- WORK INSTRUCTION: Would you restate each line of the data below word for word, without its pictures?

□ □ □ □ □

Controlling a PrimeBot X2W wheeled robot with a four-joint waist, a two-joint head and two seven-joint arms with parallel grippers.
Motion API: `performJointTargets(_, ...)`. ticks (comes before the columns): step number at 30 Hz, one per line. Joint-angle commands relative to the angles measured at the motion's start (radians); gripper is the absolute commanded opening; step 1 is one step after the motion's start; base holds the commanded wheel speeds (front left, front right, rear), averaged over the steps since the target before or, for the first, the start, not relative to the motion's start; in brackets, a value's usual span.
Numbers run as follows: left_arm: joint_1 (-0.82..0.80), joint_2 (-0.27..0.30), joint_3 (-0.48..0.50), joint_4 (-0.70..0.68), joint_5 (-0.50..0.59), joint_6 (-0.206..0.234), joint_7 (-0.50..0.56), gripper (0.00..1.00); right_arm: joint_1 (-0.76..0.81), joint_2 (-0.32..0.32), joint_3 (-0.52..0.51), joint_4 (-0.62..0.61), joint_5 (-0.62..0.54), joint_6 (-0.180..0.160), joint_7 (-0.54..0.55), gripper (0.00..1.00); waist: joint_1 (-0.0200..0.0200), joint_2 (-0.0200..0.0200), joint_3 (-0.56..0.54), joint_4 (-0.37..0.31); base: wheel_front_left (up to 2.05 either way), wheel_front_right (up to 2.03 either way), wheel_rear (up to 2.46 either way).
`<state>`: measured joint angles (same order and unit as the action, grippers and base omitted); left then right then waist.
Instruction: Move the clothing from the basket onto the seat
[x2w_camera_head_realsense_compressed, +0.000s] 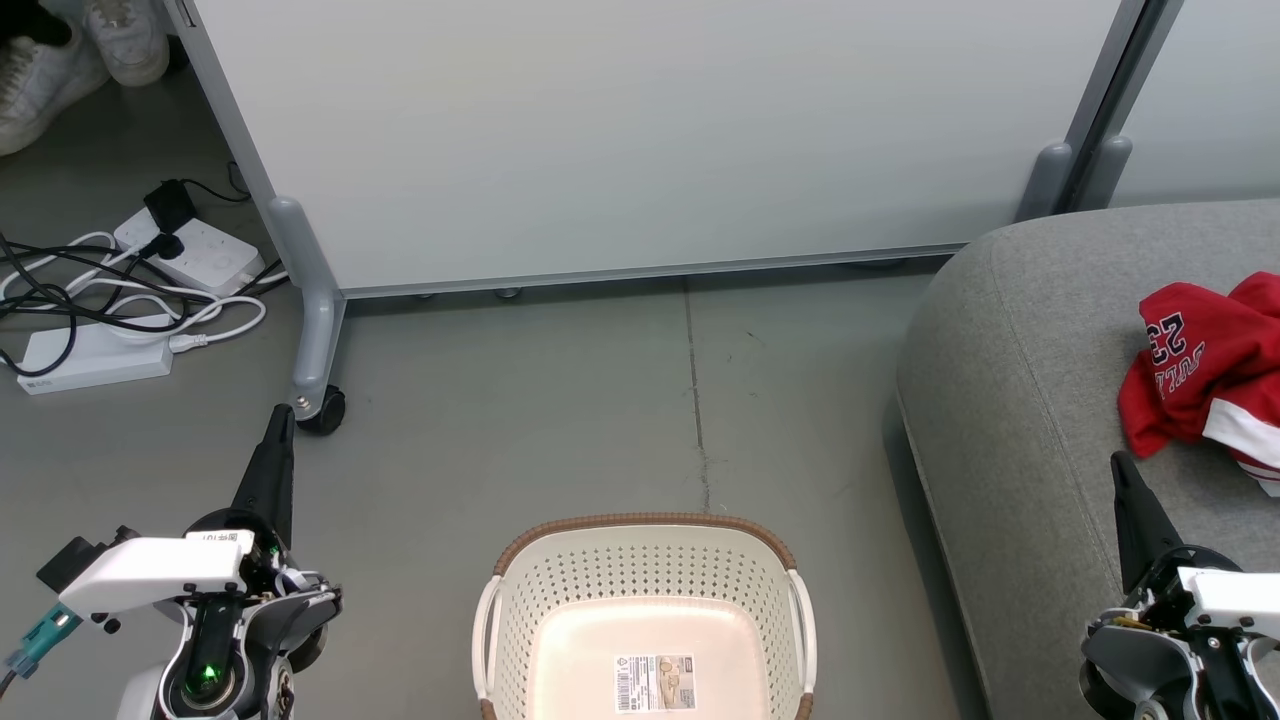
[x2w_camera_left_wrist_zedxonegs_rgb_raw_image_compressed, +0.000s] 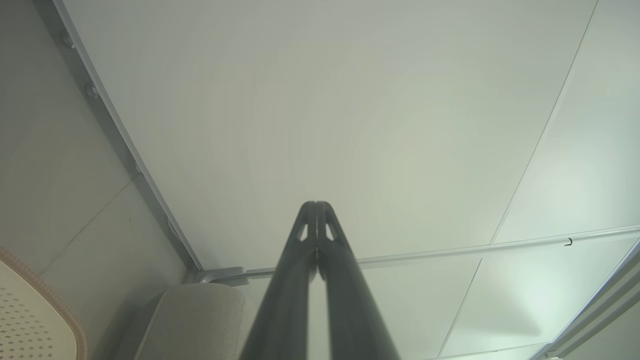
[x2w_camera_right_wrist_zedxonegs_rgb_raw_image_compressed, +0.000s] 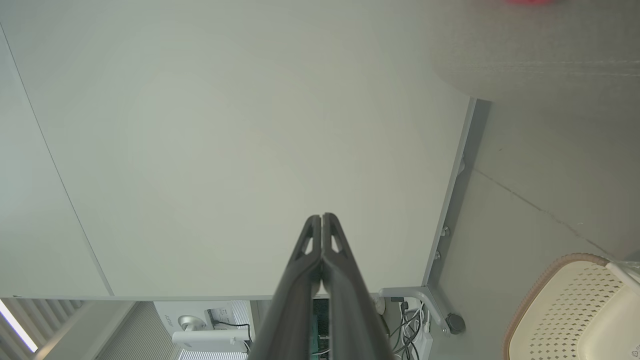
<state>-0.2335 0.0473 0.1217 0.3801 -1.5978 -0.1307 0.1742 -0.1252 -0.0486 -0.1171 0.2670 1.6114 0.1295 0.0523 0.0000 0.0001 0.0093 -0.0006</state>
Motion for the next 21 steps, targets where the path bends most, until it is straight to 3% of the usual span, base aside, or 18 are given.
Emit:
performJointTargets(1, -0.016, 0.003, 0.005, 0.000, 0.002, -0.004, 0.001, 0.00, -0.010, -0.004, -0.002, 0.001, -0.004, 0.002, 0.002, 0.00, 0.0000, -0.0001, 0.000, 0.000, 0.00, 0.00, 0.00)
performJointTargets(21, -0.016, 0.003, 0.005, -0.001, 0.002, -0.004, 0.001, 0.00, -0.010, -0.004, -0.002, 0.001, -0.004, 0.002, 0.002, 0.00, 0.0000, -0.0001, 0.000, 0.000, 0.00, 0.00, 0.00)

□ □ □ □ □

- RESULT OF THE EXERCISE:
Controlling a PrimeBot X2W wheeled robot with a four-joint waist, a two-joint head and two seven-joint arms with parallel grippers.
Motion API: `performJointTargets(_, ...)`. ticks (comes before the columns): step number at 30 Hz, one per line. Joint-angle commands relative to the angles measured at the motion's start (radians); gripper is the absolute commanded opening; step 1 is one step after the motion's start; base holds the commanded wheel speeds (front left, front right, rear), averaged over the steps since the target before or, for the first, the start, not relative to the motion's start; in brackets, a value's usual span.
Numbers run as follows: left_arm: joint_1 (-0.82..0.80), joint_2 (-0.27..0.30), joint_3 (-0.48..0.50), joint_4 (-0.70..0.68), joint_5 (-0.50..0.59), joint_6 (-0.206..0.234), joint_7 (-0.50..0.56), gripper (0.00..1.00); right_arm: joint_1 (-0.76..0.81), joint_2 (-0.32..0.32), joint_3 (-0.52..0.51), joint_4 (-0.62..0.61), joint_5 (-0.62..0.54), joint_6 (-0.180..0.160), joint_7 (-0.54..0.55), gripper (0.00..1.00); waist: joint_1 (-0.0200..0.0200), joint_2 (-0.0200..0.0200), joint_3 (-0.56..0.54), joint_4 (-0.37..0.31); base: wheel_front_left (up to 2.05 either way), wheel_front_right (up to 2.03 either way), wheel_rear (up to 2.46 either way).
`<state>`: measured joint angles (same order and unit as the action, grippers and base omitted); left then right then waist.
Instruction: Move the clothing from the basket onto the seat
[x2w_camera_head_realsense_compressed, +0.000s] 
[x2w_camera_left_wrist_zedxonegs_rgb_raw_image_compressed, +0.000s] 
[x2w_camera_right_wrist_zedxonegs_rgb_raw_image_compressed, +0.000s] 
<state>-0.2335 0.0473 0.1217 0.3801 -1.5978 -0.1307 0.1742 -0.1252 -0.0486 -0.1171 0.2670 1.6114 0.1295 0.0523 0.0000 0.0001 0.0093 -0.0006</state>
Motion for the next 21 steps, targets where the path bends most, until it is straight to 3% of the usual span, base aside, or 18 are given.
Emit:
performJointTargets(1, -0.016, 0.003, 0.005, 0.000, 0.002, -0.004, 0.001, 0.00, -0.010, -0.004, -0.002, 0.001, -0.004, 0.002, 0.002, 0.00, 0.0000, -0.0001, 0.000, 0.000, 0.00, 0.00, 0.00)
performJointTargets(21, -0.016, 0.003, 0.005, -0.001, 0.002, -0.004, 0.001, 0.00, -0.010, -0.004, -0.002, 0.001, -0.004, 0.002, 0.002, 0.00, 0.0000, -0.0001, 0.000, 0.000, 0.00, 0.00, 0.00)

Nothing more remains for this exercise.